“What do you do in the summer?”
It’s something I’m often asked, and it’s a fair question to put to a football commentator.
Luckily for me, most of my summers involve doing just what I do in winter, spring and autumn.
My answer is: ‘More football’.
Over the next month that will mean travelling around France for Euro 2016. I’ll be visiting many - maybe all - of the ten venues and commentating at a rate of about a game every other day. I started my Euros homework long before the final whistle blew on the Premier League season, but over the last month I’ve been swotting in earnest, researching everything from Albania’s right-back to the history of Saint-Etienne’s stadium.
This will be the eighteenth major football tournament I’ve covered, and the fifteenth for the BBC.

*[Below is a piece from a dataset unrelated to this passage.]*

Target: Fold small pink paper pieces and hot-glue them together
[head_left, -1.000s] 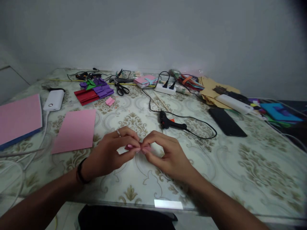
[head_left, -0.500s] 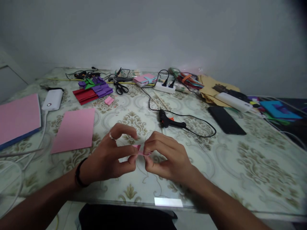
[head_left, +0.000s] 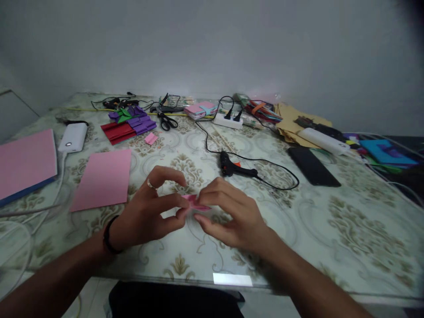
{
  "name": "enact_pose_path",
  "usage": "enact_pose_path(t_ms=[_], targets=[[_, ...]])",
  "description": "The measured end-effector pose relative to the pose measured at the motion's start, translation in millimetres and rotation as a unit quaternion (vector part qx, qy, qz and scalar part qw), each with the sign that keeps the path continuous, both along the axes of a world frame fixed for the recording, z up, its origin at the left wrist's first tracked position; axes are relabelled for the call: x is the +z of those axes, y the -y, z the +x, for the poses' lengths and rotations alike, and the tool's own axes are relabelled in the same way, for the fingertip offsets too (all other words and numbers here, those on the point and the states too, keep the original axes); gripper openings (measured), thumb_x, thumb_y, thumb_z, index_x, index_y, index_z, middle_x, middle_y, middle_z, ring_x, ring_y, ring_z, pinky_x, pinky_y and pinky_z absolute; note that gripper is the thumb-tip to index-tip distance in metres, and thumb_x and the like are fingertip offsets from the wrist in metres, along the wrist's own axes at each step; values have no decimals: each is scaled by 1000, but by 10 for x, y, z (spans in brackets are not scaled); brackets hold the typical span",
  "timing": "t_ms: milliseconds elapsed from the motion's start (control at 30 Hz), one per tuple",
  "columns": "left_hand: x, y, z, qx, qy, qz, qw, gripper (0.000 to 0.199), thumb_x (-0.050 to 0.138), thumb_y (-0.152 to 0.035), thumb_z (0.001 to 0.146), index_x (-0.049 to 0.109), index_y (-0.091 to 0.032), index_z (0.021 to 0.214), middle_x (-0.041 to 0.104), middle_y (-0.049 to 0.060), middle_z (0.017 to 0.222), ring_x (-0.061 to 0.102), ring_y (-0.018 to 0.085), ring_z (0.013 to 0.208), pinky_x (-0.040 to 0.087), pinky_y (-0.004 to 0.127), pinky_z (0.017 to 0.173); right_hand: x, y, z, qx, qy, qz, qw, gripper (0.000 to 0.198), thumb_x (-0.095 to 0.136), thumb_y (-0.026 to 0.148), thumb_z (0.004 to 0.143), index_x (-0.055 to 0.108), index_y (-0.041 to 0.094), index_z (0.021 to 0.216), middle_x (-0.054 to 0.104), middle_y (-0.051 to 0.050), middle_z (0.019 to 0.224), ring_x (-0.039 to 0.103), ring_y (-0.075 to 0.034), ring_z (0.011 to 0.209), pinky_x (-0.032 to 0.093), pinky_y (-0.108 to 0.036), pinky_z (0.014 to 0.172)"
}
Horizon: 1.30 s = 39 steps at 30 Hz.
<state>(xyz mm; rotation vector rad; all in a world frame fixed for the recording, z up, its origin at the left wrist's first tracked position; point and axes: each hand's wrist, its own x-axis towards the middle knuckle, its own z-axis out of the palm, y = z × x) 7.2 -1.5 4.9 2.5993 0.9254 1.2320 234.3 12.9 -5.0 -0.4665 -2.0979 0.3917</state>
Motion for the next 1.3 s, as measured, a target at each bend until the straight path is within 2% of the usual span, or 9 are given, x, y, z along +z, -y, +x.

Each has been memorable for different reasons, but this summer promises to be special.
What makes Euro 2016 unique is that never before have the British Isles been so well represented.
England, Wales, Northern Ireland and the Republic of Ireland have all qualified for the finals, generating unprecedented interest. If only Scotland could have made it a full house…
As usual England are followed by scepticism and expectation in almost equal measure.
The last time they really impressed me at a tournament was the World Cup of 2006, when fans spoke of a ‘golden generation’.
That generation has now long gone, without achieving anything of substance.
Roy Hodgson’s bold squad selection was a welcome surprise to many. I hope youngsters Delle Alli and Marcus Rashford are given the chance to show off their precocious talents on such a big stage.
England’s game against Wales in Lens will be eagerly anticipated, but both countries should be wary of concentrating too hard on each other – Russia and Slovakia are not in Group B just to make up the numbers.
Wales’ opening game against Slovakia will be live on BBC One on Saturday night, and it’s my first assignment of the Euros. Once I’ve met up with my co-commentator Robbie Savage in Bordeaux,
we’ll watch training sessions and press conferences from both camps and relish the build-up to Wales’ first match in a major tournament since the World Cup quarter-final of 1958, when they were beaten by Pele’s first ever international goal.
I covered Northern Ireland for BBC Radio 5 live for almost two years from early 2002, and never once saw them score a goal. I must have been an unlucky charm – as soon as I stopped covering their games, the goals came.
Nobody could have envisaged they’d now have their highest-ever FIFA ranking and be playing in a European Championship, albeit in an incredibly tough group with Germany, Poland and Ukraine.
The Republic of Ireland manager, Martin O’Neill, worked for BBC TV at a few tournament finals. He’s an intelligent and quirky guy - I remember a surreal debate in Berlin over who is the most famous person ever to come from Hull. (David Bowie’s Ziggy Stardust-era guitarist Mick Ronson won the vote.) O’Neill’s side are the underdogs in another fiendishly difficult group with Belgium, Italy and Sweden. The clash between Belgium and Italy on Monday night in Lyon already has my pulse racing – it’s my next game after Wales against Slovakia.
France’s record on home soil is formidable, winning both the Euros in 1984 and the World Cup in 1998 as host nation. In Pogba, Coman, Martial and Griezmann they’re blessed with a wealth of young talent; this France team could definitely lift the trophy.
Poland and Austria are my dark horses to spring a surprise or two, and I reckon that Robbie Savage wiping a tear from his eye as the Welsh national anthem booms around the Stade de Bordeaux is an absolute certainty.